Ich bin jetzt über Begriffe wie Gameloop und MVC gestoßen, aber so wirklich viel ist das nicht. Auch wenn ich was zur Struktur von MVC suche komme ich immer nur zum Thema GUI. :autsch:

Ich hoffe ihr habt da ein paar schöne Tutorials, Lektüren, Tipps oder sonstwas für mich. 

Hoffnungsvolle Grüße, 
BooWseR :toll:


----------



## hauptDev (3. Apr 2014)

Ein paar schöne Tutorials. Hm... also auf YouTube gibt es massenhaft, welche man sich angucken kann. Beim Spiele-Tutorial hilft dir vielleicht jenes von Quaxli als Einstieg:

http://www.ralf-bauer.org/java/tutorial/Tutorial.zip

Ansonsten hier noch sehr schön einige Sachen erklärt:
Game Programming Patterns

auch die von dir genannte (essentielle) GameLoop:
Game Programming Patterns / Sequencing Patterns / Game Loop


----------



## BooWseR (3. Apr 2014)

Danke für die Antwort. 

Im Moment halte ich mich auch an das Tutorial von Quaxli. Zwar auch der falsche Einstieg, aber ich find das echt gelungen. Zum Abgabetermin muss ich dann wohl rückwirkend arbeiten um die Spuren zu verwischen ^^


----------



## mathiasj (18. Apr 2014)

Du könntest dir auch das Document-View Pattern anschauen (ähnlich wie MVC), wodurch man auch sehr einfach Tests schreiben kann. Du schreibst erst das Model, und verbindest es dann per Interfaces mit der UI. Kannst du ja mal googlen.


----------



## lord239123 (23. Apr 2014)

Was für Vorgaben habt ihr denn?


----------



## Joose (23. Apr 2014)

BooWseR hat gesagt.:


> Zwar auch der falsche Einstieg, aber ich find das echt gelungen. Zum Abgabetermin muss ich dann wohl rückwirkend arbeiten um die Spuren zu verwischen ^^



Was wäre denn der richtige Einstieg? Was fällt denn unter Struktur?
Klar solltest du dir eine Spielidee überlegen und dir überlegen welche Klassen du brauchst ect. 
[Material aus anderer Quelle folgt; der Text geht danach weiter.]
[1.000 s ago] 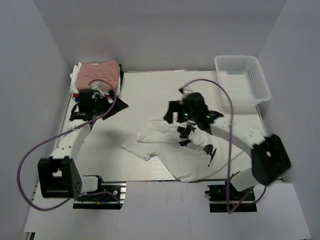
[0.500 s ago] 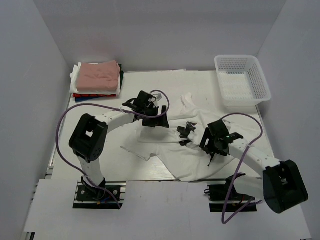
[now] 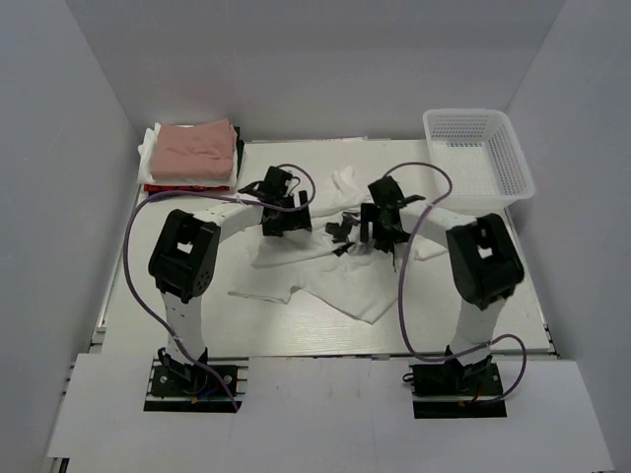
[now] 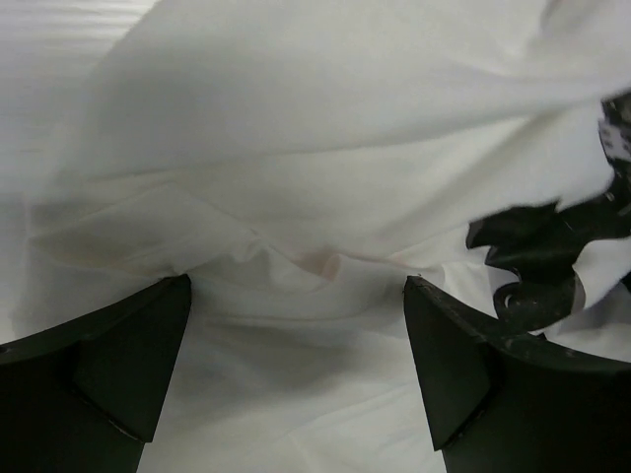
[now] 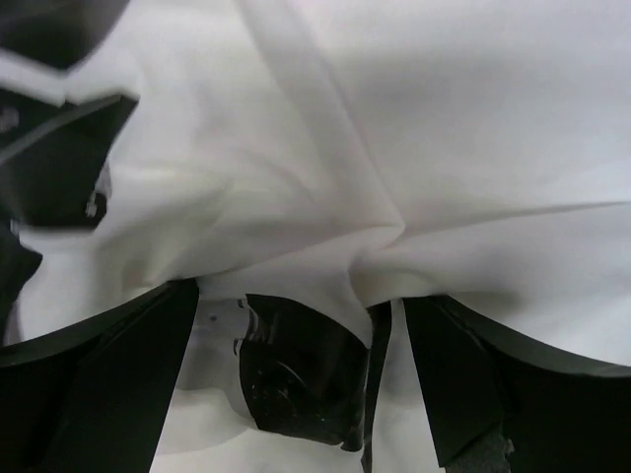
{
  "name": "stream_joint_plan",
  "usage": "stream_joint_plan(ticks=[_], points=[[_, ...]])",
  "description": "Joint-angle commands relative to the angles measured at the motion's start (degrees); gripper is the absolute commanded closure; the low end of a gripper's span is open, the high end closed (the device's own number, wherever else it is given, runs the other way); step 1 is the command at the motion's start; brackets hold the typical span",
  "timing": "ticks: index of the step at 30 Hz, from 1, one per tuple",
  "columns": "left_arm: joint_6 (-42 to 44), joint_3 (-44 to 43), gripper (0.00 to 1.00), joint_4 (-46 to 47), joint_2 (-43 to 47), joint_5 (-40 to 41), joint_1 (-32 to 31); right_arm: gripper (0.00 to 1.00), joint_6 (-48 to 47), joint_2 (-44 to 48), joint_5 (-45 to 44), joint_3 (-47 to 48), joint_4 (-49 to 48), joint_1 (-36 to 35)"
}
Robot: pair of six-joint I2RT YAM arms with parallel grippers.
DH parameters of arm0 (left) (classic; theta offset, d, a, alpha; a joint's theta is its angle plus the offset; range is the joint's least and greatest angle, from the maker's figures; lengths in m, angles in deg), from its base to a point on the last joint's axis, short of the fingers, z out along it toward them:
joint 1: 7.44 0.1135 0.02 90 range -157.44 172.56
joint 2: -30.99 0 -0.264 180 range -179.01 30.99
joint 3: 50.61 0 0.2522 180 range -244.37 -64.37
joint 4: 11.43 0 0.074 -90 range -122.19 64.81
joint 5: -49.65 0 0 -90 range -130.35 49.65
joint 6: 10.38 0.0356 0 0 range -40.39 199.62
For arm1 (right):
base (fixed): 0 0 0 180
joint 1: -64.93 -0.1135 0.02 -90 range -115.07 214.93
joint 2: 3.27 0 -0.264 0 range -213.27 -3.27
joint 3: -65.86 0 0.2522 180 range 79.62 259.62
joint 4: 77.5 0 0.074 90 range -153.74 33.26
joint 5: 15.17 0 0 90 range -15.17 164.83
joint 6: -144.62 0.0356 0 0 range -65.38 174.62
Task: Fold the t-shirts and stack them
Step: Flatten out the tshirt
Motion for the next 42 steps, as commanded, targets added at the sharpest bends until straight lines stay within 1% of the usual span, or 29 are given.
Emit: stream_joint_plan(ticks=[1, 2, 3, 5, 7, 8, 10, 11, 12, 13, 14, 15, 17, 18, 19, 21, 23, 24, 26, 27, 28, 31, 32, 34, 36, 37, 38, 40, 42], points=[[-7.40, 0.63, 0.00, -7.25, 0.20, 13.53, 6.64, 0.10, -5.66, -9.94, -0.38, 10.40, -0.76, -0.34], [-8.20, 0.63, 0.00, -7.87, 0.20, 14.24, 7.44, 0.10, -6.98, -13.10, -1.96, 12.77, -0.32, 0.00], [-8.20, 0.63, 0.00, -7.87, 0.72, 14.25, 8.15, 0.10, -7.60, -14.35, -1.97, 19.50, 0.12, -0.08], [-9.78, 1.77, 0.00, -9.27, 1.43, 15.13, 10.07, 0.10, -10.85, -18.04, 0.73, 24.89, 1.09, -0.17], [-10.40, 2.91, 0.00, -9.28, 2.57, 15.05, 11.14, 0.10, -12.69, -18.41, 3.63, 27.99, 1.27, -0.34], [-10.40, 3.44, 0.00, -9.28, 4.31, 15.04, 11.14, 0.10, -13.05, -15.63, 4.70, 27.48, 1.00, -0.26], [-8.39, 3.97, 0.00, -8.23, 7.13, 16.61, 11.14, 0.10, -13.23, -12.01, 9.60, 20.05, -3.45, -0.43], [-7.68, 5.36, 0.00, -7.18, 10.89, 16.62, 10.36, 0.10, -13.32, -4.95, 11.28, 17.48, -4.96, -0.26], [-6.89, 6.07, 0.00, -4.91, 13.10, 16.10, 9.74, 0.10, -12.80, -2.53, 12.52, 11.02, -7.58, -0.34], [-6.28, 7.13, 0.00, -3.84, 15.30, 14.88, 9.73, 0.10, -12.18, -0.24, 12.96, 9.04, -9.18, -0.52], [-6.27, 7.74, 0.00, -2.87, 17.23, 13.65, 9.73, 0.10, -10.87, 5.53, 16.62, 7.62, -9.80, -0.61], [-5.75, 8.45, 0.00, -2.08, 21.52, 11.63, 9.73, 0.10, -10.16, 7.59, 17.36, 2.91, -9.90, -0.87], [-5.74, 10.82, 0.00, -1.46, 25.50, 11.61, 9.73, 0.10, -7.01, 13.29, 19.28, -0.28, -9.81, -1.05], [-5.74, 12.57, 0.00, -2.33, 27.17, 11.61, 9.73, 0.10, -6.12, 14.45, 19.56, -5.87, -9.90, -1.13], [-7.92, 13.72, 0.00, -4.25, 30.23, 12.13, 9.73, 0.10, -5.16, 17.07, 19.91, -7.93, -11.38, -1.05], [-10.39, 16.52, 0.00, -6.19, 32.80, 12.84, 10.26, 0.10, -1.90, 21.90, 20.96, -13.38, -11.39, -1.14], [-13.28, 22.41, 0.00, -8.04, 36.13, 12.15, 10.26, 0.10, -0.06, 23.68, 21.14, -19.08, -11.13, -1.22], [-14.87, 26.43, 0.00, -9.01, 37.11, 12.14, 10.87, 0.10, 0.30, 26.13, 21.23, -20.07, -10.95, -1.31], [-18.99, 30.23, 0.00, -12.00, 40.26, 13.19, 10.88, 0.10, 1.53, 27.20, 22.28, -23.23, -10.51, -2.27], [-20.06, 33.91, 0.00, -12.70, 41.67, 13.19, 10.88, 0.10, 1.97, 28.25, 22.89, -23.85, -10.77, -2.45], [-20.94, 35.77, 0.00, -13.32, 43.25, 13.19, 10.88, 0.10, 1.97, 28.43, 25.51, -25.16, -10.86, -3.41], [-25.41, 42.28, 0.00, -16.30, 51.07, 18.88, 10.88, 0.10, 2.06, 28.09, 26.24, -25.96, -10.95, -5.87], [-28.13, 44.12, 0.00, -18.66, 52.83, 23.43, 10.88, 0.10, 2.23, 27.21, 25.81, -26.31, -11.30, -7.27], [-30.00, 45.62, 0.00, -19.65, 56.26, 25.75, 10.88, 0.10, 2.76, 24.76, 23.70, -26.32, -11.30, -8.07], [-30.00, 48.34, 0.00, -17.29, 56.28, 25.76, 10.88, 0.10, 4.60, 23.52, 22.29, -26.23, -12.52, -8.69], [-30.00, 48.97, 0.00, -16.58, 56.28, 25.76, 10.88, 0.10, 6.18, 22.21, 19.76, -25.97, -12.97, -8.78], [-30.00, 49.49, 0.02, -16.05, 54.27, 25.76, 10.88, 0.10, 6.97, 21.85, 18.43, -25.70, -12.80, -8.87], [-30.70, 49.50, 0.08, -15.52, 51.46, 25.76, 10.88, 0.10, 9.43, 21.41, 14.58, -25.70, -12.36, -8.96], [-30.70, 49.50, 0.13, -12.46, 47.08, 25.76, 10.88, 0.14, 9.80, 21.49, 14.03, -26.05, -12.71, -8.78]])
Aber generell ist es motivierender und einfacher der Reihe nach das Spiel zu erweitern. Beginnend bei der Anzeige der Spielewelt(einfaches Brett, einfache Ebene oder einfach nur ein Hintergrund ala Mario). Dann wird das Spiel halt der Reihe nach erweitert um eine Spielerfigur, Bewegungen, Gegenständen usw.

Nur trocken Theorie durchzugehen ist nicht wirklich förderlich und mit ausprobieren lässt sich die Theorie dann auch gleich überprüfen


----------



## Mr. Moon (1. Mai 2014)

*Push* gibt es noch jemanden, der Teil 2 des Quaxli Tutorials hat. Wenn ja, könnte er es vielleicht hochladen?

Danke

Gruß

Mr. Moon


----------